* [Task objective]
In the material below, find each line with the string "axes" and copy it.
━━━ Data block
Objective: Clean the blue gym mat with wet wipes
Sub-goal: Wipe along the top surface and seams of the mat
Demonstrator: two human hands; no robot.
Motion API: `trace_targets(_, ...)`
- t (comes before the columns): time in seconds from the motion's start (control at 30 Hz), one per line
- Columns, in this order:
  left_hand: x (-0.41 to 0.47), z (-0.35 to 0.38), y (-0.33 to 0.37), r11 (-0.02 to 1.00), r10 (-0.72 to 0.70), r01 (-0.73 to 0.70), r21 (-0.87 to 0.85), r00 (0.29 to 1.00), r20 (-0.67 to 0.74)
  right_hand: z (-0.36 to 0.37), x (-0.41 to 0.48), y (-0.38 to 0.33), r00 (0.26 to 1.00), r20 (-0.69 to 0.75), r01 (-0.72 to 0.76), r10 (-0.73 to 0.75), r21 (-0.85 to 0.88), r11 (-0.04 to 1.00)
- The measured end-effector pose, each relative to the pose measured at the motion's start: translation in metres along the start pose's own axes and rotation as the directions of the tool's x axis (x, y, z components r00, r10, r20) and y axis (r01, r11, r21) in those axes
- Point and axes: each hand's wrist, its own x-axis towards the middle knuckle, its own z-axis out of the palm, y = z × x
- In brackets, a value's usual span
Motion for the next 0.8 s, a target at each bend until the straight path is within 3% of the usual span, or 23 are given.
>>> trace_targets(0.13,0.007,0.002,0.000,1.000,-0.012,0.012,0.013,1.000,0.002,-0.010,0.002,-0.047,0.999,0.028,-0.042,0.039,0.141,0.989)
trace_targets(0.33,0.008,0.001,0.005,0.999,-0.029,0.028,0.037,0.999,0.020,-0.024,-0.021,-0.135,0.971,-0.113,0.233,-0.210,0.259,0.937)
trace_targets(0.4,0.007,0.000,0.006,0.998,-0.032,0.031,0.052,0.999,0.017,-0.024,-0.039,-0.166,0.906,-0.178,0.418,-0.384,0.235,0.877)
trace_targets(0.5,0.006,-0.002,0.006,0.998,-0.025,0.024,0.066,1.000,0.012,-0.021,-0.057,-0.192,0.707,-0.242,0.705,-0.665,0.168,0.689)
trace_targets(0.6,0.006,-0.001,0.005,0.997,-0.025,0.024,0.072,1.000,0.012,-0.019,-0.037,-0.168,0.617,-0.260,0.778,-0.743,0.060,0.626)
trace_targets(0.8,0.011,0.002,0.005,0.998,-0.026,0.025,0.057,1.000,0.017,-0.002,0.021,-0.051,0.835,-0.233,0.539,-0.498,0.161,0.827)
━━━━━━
* [Solution for this task]
- The measured end-effector pose, each relative to the pose measured at the motion's start: translation in metres along the start pose's own axes and rotation as the directions of the tool's x axis (x, y, z components r00, r10, r20) and y axis (r01, r11, r21) in those axes
- Point and axes: each hand's wrist, its own x-axis towards the middle knuckle, its own z-axis out of the palm, y = z × x

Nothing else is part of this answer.